Indice
- 1 Cos’è l’Aglianico
- 2 Una storia lunga tremila anni: dai Greci al Falerno
- 3 Caratteristiche e gusto: cosa ti aspetta nel bicchiere
- 4 Le grandi denominazioni: Taurasi e Aglianico del Vulture
- 5 Abbinamenti: i piatti che valorizzano l’Aglianico
- 6 Come servire l’Aglianico
- 7 Aglianico, Sagrantino e Nero d’Avola: tre grandi del Sud a confronto
- 8 Domande frequenti sull’Aglianico
Se pensi che i grandi rossi italiani si fermino al Barolo e al Brunello, l’Aglianico sta per farti cambiare idea.

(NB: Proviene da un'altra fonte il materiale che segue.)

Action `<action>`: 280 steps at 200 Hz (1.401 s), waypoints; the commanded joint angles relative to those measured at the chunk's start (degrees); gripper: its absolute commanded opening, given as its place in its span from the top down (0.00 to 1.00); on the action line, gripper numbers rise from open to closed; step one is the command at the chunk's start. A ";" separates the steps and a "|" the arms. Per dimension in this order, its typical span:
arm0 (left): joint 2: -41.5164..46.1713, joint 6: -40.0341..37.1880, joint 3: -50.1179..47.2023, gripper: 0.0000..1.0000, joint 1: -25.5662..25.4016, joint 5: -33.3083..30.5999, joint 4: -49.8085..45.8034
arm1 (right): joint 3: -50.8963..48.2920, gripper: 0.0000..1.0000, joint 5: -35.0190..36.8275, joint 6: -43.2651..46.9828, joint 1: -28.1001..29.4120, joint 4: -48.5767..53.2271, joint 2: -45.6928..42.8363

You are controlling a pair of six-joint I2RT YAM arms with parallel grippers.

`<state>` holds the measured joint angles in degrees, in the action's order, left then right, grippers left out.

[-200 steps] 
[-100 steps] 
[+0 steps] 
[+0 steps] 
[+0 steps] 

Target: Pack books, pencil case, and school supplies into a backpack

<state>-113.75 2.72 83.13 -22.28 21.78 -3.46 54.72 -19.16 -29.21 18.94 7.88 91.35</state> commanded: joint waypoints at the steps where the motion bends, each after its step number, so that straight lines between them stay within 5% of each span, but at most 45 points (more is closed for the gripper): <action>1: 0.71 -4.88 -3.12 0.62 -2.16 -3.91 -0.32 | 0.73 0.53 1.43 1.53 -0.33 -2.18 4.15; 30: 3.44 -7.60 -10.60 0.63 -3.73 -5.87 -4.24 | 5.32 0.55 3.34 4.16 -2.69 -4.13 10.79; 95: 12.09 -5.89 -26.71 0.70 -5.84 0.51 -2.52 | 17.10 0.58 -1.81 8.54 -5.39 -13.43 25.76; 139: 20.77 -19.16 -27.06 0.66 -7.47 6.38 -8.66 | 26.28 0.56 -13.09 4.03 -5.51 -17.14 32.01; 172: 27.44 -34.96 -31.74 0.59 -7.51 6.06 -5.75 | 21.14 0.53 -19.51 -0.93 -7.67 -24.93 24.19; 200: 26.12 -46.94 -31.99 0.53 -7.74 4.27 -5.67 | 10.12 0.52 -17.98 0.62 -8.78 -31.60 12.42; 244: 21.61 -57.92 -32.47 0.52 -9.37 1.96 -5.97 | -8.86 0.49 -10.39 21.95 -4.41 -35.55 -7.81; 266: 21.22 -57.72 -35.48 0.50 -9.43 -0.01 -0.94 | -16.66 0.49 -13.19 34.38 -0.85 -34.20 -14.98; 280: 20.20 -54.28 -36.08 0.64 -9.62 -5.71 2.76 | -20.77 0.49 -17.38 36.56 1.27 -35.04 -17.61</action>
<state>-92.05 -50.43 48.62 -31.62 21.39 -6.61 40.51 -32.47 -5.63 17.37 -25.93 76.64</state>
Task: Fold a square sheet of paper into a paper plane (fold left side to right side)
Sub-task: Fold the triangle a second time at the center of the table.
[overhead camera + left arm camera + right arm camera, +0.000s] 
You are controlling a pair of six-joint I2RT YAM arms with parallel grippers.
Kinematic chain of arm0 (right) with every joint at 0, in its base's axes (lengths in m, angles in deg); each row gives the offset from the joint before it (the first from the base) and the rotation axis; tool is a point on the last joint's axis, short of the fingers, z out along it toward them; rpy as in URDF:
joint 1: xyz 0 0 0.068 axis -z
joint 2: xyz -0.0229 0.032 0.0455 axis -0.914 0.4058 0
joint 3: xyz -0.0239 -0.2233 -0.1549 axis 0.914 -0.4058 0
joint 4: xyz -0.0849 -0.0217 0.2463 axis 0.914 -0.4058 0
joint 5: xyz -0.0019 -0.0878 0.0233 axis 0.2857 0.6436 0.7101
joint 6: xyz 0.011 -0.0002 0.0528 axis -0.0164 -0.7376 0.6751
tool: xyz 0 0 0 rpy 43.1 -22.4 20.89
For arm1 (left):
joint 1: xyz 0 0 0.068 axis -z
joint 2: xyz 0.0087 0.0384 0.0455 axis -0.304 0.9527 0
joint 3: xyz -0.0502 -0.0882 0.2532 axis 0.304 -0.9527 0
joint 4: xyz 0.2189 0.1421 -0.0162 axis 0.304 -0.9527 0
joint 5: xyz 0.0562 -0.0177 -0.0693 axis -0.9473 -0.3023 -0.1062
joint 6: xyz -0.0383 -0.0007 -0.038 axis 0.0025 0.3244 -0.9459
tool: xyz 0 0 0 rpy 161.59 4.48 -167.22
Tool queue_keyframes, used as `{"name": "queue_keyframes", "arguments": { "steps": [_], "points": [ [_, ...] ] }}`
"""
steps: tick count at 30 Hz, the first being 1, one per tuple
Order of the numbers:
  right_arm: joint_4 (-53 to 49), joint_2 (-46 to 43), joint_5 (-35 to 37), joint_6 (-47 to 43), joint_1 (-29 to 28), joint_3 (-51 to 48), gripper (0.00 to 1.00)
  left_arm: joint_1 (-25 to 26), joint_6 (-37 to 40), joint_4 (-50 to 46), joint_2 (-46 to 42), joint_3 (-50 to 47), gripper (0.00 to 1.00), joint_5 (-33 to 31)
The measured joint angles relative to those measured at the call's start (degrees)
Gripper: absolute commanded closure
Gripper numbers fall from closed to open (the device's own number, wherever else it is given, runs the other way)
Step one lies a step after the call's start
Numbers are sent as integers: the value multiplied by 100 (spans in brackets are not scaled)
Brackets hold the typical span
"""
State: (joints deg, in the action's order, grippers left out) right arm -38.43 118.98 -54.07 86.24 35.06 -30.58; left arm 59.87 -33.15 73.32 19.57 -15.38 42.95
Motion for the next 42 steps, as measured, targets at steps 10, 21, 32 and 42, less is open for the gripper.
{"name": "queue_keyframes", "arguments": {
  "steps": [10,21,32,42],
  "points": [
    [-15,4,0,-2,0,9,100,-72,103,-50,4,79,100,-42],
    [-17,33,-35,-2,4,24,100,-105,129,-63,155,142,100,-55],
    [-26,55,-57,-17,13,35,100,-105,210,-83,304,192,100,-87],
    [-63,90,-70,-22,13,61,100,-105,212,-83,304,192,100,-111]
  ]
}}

Questo vitigno del Sud Italia è uno dei più antichi della penisola, con una struttura tannica che rivaleggia con i migliori nebbioli piemontesi — ma con un carattere meridionale unico, fatto di frutti scuri, spezie, terra vulcanica e una longevità che sorprende. In questa guida scopri cos’è, la sua storia greca, che gusto ha, le denominazioni DOCG, come si abbina e come scegliere la bottiglia giusta.
Cos’è l’Aglianico
L’Aglianico è un vitigno a bacca nera di origini antichissime, coltivato principalmente in Campania e Basilicata. È considerato uno dei grandi vitigni autoctoni del Sud Italia e la base dei due rossi meridionali più importanti: il Taurasi DOCG (Campania) e l’Aglianico del Vulture DOC/DOCG (Basilicata). Fa parte dei vitigni autoctoni italiani di eccellenza e rappresenta l’anima rossa della viticoltura meridionale.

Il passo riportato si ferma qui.